If we check the API Resouces we will see both API Gateway and Linkerd resources.
kubectl api-resources
NAME SHORTNAMES APIVERSION NAMESPACED KIND
...
gatewayclasses gc gateway.networking.k8s.io/v1 false GatewayClass
gateways gtw gateway.networking.k8s.io/v1 true Gateway
grpcroutes gateway.networking.k8s.io/v1 true GRPCRoute
httproutes gateway.networking.k8s.io/v1 true HTTPRoute
referencegrants refgrant gateway.networking.k8s.io/v1beta1 true ReferenceGrant
...
serviceprofiles sp linkerd.io/v1alpha2 true ServiceProfile
...
authorizationpolicies authzpolicy policy.linkerd.io/v1alpha1 true AuthorizationPolicy
egressnetworks policy.linkerd.io/v1alpha1 true EgressNetwork
httplocalratelimitpolicies policy.linkerd.io/v1alpha1 true HTTPLocalRateLimitPolicy
httproutes policy.linkerd.io/v1beta3 true HTTPRoute
meshtlsauthentications meshtlsauthn policy.linkerd.io/v1alpha1 true MeshTLSAuthentication
networkauthentications netauthn,networkauthn policy.linkerd.io/v1alpha1 true NetworkAuthentication
serverauthorizations saz,serverauthz,srvauthz policy.linkerd.io/v1beta1 true ServerAuthorization
servers srv policy.linkerd.io/v1beta3 true Server
...
externalworkloads workload.linkerd.io/v1beta1 true ExternalWorkload
The same applies to the CRDs using these APIs.
kubectl get crds -A
NAME CREATED AT
addons.k3s.cattle.io 2025-05-20T04:54:40Z
authorizationpolicies.policy.linkerd.io 2025-05-20T05:18:06Z
egressnetworks.policy.linkerd.io 2025-05-20T05:18:07Z
externalworkloads.workload.linkerd.io 2025-05-20T05:18:07Z
gatewayclasses.gateway.networking.k8s.io 2025-05-20T05:16:36Z
gateways.gateway.networking.k8s.io 2025-05-20T05:16:36Z
grpcroutes.gateway.networking.k8s.io 2025-05-20T05:16:36Z
httplocalratelimitpolicies.policy.linkerd.io 2025-05-20T05:18:07Z
httproutes.gateway.networking.k8s.io 2025-05-20T05:16:36Z
httproutes.policy.linkerd.io 2025-05-20T05:18:07Z
meshtlsauthentications.policy.linkerd.io 2025-05-20T05:18:07Z
networkauthentications.policy.linkerd.io 2025-05-20T05:18:07Z
referencegrants.gateway.networking.k8s.io 2025-05-20T05:16:36Z
serverauthorizations.policy.linkerd.io 2025-05-20T05:18:07Z
servers.policy.linkerd.io 2025-05-20T05:18:07Z
serviceprofiles.linkerd.io 2025-05-20T05:18:07Z
One important thing to highlight is that each CRD might serve multiple versions of the same API, which are not immeditly visible in the table. However, if we describe the CRD resource, you will see those multiple versions.

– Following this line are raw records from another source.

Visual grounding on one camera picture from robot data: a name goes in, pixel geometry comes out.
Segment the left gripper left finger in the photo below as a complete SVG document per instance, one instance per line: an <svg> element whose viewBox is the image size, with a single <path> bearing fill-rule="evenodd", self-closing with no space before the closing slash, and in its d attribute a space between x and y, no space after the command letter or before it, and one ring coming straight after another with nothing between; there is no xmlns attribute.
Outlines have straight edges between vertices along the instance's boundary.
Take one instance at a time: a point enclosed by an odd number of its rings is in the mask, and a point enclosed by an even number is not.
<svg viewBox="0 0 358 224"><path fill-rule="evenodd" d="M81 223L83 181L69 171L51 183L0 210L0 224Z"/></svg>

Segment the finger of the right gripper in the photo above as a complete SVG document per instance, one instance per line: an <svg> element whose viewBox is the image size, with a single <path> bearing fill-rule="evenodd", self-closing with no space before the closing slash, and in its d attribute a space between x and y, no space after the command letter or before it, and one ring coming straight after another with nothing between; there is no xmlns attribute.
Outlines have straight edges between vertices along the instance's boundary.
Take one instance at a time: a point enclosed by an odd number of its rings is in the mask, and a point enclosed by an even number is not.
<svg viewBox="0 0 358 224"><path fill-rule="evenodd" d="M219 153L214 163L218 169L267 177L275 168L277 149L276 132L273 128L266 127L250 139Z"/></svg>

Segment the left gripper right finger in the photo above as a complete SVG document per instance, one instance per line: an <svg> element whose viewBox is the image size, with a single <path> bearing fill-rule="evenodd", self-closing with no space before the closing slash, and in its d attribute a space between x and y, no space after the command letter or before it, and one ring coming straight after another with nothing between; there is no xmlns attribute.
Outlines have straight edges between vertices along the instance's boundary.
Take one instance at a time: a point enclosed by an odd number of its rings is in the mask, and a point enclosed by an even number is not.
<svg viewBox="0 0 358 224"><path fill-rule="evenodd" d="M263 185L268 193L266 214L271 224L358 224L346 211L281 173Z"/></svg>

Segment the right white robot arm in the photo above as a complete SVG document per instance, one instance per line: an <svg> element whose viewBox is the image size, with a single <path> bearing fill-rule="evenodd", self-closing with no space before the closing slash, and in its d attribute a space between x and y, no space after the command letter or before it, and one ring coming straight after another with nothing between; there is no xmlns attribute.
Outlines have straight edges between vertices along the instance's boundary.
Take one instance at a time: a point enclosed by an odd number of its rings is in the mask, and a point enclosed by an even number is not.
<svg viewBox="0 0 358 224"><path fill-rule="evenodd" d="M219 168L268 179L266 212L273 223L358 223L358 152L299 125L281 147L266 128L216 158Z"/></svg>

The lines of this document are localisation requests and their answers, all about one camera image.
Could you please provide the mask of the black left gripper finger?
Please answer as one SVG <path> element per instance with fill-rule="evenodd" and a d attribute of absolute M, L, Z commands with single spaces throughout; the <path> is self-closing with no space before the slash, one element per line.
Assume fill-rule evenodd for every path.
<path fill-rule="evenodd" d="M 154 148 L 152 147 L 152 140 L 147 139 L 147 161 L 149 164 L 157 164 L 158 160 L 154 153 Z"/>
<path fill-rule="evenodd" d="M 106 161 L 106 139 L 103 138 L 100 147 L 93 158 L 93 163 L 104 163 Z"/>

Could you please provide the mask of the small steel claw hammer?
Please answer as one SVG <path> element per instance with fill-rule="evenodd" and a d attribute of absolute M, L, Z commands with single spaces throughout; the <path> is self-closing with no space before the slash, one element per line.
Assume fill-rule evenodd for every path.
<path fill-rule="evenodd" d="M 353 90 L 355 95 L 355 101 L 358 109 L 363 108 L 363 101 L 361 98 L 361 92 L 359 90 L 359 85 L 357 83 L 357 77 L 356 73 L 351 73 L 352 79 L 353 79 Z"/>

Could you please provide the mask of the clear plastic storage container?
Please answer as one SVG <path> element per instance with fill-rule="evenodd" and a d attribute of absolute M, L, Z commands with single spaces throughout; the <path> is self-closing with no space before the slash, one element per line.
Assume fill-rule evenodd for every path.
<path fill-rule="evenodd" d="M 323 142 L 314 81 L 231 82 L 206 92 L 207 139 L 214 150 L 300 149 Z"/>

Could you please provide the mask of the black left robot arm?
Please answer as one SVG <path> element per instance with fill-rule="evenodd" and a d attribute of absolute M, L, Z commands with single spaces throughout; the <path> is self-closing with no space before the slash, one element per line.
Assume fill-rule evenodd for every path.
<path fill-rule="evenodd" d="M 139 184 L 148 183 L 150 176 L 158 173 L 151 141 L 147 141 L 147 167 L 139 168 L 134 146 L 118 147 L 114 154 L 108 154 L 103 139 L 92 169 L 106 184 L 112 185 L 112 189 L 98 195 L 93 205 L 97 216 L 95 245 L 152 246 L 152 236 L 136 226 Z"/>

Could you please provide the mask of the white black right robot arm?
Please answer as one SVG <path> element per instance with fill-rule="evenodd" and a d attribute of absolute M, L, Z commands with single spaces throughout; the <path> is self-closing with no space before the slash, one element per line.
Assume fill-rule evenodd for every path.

kubectl describe crd servers.policy.linkerd.io
Name: servers.policy.linkerd.io
Namespace:
Labels: helm.sh/chart=linkerd-crds-0.0.0-undefined
linkerd.io/control-plane-ns=linkerd
Annotations: linkerd.io/created-by: linkerd/cli edge-25.5.3
API Version: apiextensions.k8s.io/v1
Kind: CustomResourceDefinition
Metadata:
Creation Timestamp: 2025-05-20T05:18:07Z
Generation: 1
Resource Version: 961
UID: 7b046714-27b4-4d19-8292-6651025ff071
Spec:
Conversion:
Strategy: None
Group: policy.linkerd.io
Names:
Kind: Server
List Kind: ServerList
Plural: servers
Short Names:
srv
Singular: server
Scope: Namespaced
Versions:
Deprecated: true
Deprecation Warning: policy.linkerd.io/v1alpha1 Server is deprecated; use policy.linkerd.io/v1beta1 Server
Name: v1alpha1
Schema:
openAPIV3Schema:
...
Served: true
Storage: false
...
Deprecated: true
Deprecation Warning: policy.linkerd.io/v1beta1 Server is deprecated; use policy.linkerd.io/v1beta3 Server
Name: v1beta1
Schema:
openAPIV3Schema:
...
Served: true
Storage: false
...
Name: v1beta2
Schema:
openAPIV3Schema:
...
Served: true
Storage: false
Finally, if you check the deployments and pods running in the linkerd namespace, you will see the linkerd-destination, linkerd-identity, and linkerd-proxy-injector running:
kubectl get deploy -n linkerd
NAME READY UP-TO-DATE AVAILABLE AGE
linkerd-destination 1/1 1 1 28m
linkerd-identity 1/1 1 1 28m
linkerd-proxy-injector 1/1 1 1 28m
kubectl get pods -n linkerd
NAME READY STATUS RESTARTS AGE
linkerd-destination-75f4bc85cd-fswvp 4/4 Running 0 28m
linkerd-identity-9bf7d8b86-zmkb2 2/2 Running 0 28m
linkerd-proxy-injector-5d5687794c-4kmhs 2/2 Running 0 28m
During the course, we will dig more into the various commands. But for this first module, we will stop here.